Do you want to know what size of fire extinguisher is right for your food truck? If YES, here are 3 factors to consider before buying a fire extinguisher.
Food trucks are expected to be equipped with an easy to reach Class K fire extinguisher, which are designed to put out fires resulting from grease and oil, as these substances burn at much higher temperatures. You can determine the size you need and its fire fighting capabilities by reading the label.
For instance, if you are looking for an ABC multi – purpose fire extinguisher—the most common type in use today—you might see 2A:10B:C on the label. This is a standard 5 – lb extinguisher appropriate for use in most ordinary commercial settings, but canisters can be much larger than this.
In some jurisdictions, food trucks fall into a gray area of fire safety regulations that makes the situation even more confusing. Requirements for brick and mortar restaurants can never fit the size and structure of a mobile kitchen, and food trucks’ mobility also prevents them from fitting the definition of temporary structures covered by fire codes.
3 Factors to Consider When Picking the Appropriate Fire Extinguisher Size for Your Truck
With the proper understanding of how to read a fire extinguisher label, you can then determine what size is best for your food truck business. Here are the factors to consider:
- Food Truck Size
Space and materials are natural determinants of how slowly or fast a fire can spread. That is why it’s important to heed the Class B size rating when choosing an extinguisher for a small spaced trailer. A standard 2A:10B: C extinguisher should be sufficient for an average – sized room with no significant hazards. However, a larger space may need a 4A:60B: C or 10A:80B: C extinguisher to cover the larger area.
- Presumed Fire Speed
Agreeably, even the smallest fire extinguishers are effective if you employ them quickly after a fire ignites. However, some rooms encourage the flames to spread faster than others, such as a trailer designed with flammable wallpapers and other flammable debris on the floor. In short, if a fire is likely to spread quickly, you need a larger fire extinguisher.
- Your Physical Capabilities
Extinguishers with greater fire fighting capabilities contain more extinguishing agent, making them larger and heavier.
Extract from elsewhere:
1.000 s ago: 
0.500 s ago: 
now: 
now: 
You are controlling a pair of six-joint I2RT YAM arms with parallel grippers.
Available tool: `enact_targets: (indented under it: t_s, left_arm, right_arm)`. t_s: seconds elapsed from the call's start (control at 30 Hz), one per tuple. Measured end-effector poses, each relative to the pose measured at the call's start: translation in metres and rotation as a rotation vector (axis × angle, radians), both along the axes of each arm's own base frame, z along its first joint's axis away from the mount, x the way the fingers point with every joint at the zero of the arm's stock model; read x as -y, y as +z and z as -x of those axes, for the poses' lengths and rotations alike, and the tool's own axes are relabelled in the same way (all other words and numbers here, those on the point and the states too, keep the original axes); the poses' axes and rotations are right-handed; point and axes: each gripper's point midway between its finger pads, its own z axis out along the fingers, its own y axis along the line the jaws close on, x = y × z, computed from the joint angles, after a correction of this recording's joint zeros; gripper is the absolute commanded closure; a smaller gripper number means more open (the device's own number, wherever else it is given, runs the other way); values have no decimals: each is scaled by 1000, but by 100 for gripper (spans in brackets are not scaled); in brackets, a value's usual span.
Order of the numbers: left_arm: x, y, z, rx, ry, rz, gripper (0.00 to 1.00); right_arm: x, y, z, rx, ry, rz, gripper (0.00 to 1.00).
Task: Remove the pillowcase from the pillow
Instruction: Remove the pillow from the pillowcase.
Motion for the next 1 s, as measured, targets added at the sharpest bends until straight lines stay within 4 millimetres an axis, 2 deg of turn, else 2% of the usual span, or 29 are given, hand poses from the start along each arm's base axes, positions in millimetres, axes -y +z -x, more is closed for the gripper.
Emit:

This is why you can’t simply purchase the largest possible extinguishers for your business. For your consideration, a 2A:10B: C canister weighs 5 lbs.; a 4A:60B: C canister weighs 10 lbs.; and a 10A:80B: C canister weighs 20 lbs.
3 Major Causes of Food Truck Fires
Just like every other food service business, food trucks are susceptible to fire hazards that can cause a fire to quickly spiral out of control: open flames, hot equipment, propane tanks, gas generators, electrical connections, cooking oils, splattered grease, cleaning chemicals, paper products, gasoline or diesel fuel, and engine oil.
However, unlike brick and mortar restaurants, customers at the counter stand uncomfortably close to fire hazards in the kitchen, making it even more important for food truck operators to take extra precautions. Most food truck owners rely on either gas or electricity to cook. Fires can spark from the stove, oven, and bubbling fryer, but it is fuel sources that carry the greatest potential for inflicting destruction and casualties.
Without doubt, generators used to generate electricity for a food truck can create fire risks. Note that this danger is probably the greatest in older food trucks or vehicles converted into mobile kitchens rather than newer food trucks specifically built for cooking operations.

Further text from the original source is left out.